= Delores Gauntlett =

Jamaican poet

Delores Gauntlett (née McAnuff) is a Jamaican poet whose work has appeared in regional and international publications.

Freeing her Hands to Clap was short-listed for the 2000 National Book Development Council/Una Marson Biannual Award. Gauntlett's second book of poetry, The Watertank Revisited, was published in 2005.

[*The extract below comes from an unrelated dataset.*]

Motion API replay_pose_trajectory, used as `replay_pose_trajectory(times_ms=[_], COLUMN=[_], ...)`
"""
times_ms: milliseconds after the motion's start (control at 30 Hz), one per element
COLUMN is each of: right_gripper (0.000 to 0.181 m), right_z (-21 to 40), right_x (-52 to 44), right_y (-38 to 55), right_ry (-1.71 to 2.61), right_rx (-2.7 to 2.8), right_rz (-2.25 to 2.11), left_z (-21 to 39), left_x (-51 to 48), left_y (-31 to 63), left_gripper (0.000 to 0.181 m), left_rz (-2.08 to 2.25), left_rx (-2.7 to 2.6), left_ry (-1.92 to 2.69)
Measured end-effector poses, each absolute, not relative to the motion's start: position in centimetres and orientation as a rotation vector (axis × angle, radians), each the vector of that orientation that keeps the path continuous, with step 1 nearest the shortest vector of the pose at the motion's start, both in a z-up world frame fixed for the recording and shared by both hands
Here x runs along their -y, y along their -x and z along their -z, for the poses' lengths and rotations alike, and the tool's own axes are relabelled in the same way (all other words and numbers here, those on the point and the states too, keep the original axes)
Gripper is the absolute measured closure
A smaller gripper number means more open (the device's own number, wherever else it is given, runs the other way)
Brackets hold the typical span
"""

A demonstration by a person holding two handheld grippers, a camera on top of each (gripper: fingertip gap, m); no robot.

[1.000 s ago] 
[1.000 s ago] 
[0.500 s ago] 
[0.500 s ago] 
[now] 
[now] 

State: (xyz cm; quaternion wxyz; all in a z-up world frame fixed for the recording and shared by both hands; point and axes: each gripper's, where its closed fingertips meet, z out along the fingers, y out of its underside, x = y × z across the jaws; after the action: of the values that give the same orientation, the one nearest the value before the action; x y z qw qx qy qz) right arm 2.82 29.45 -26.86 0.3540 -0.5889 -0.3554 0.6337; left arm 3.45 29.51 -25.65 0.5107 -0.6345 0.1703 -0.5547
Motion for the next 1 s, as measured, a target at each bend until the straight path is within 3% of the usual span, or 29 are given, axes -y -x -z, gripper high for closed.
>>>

Born in St. Ann, Jamaica, Gauntlett developed a love for poetry around the age of eight, reciting poems at government-sponsored art festivals, community concerts, and for fun during school recess at Dinthill Technical High. Years later, in 2000, she decided to take a deeper look at poetry and poetry writing and enrolled in Wayne Brown's Poetry Workshops. Her poems appeared in a range of anthologies, including The Poetry Society Poetry News, and a selection translated into Spanish in Poetas del Caribe Anglófono. She received the 1999 David Hough prize and the 2006 Daily News prize from The Caribbean Writer. She also won won the Jamaica Observer Literary Competitions and the 2007 U.K. Poetry Society's Poetry News-Members' Poem Competition. She was shortlisted for the National Book Development Competition and the 2009 Small Axe competitions. She was runner-up for the Hamish Canham Prize. She was also nominated and inducted into the recently established Jamaica Poetry Archive of the National Library of Jamaica. Her work was annotated by Yvonna Rousseva in San Jose State University's project, "Bibliography of a Caribbean Poet". Her poem was selected for the Poetry 2012 Written World Project, a BBC collaboration with The Scottish Poetry Library, showcasing poems from each participating nation in the 2012 London Summer Olympics.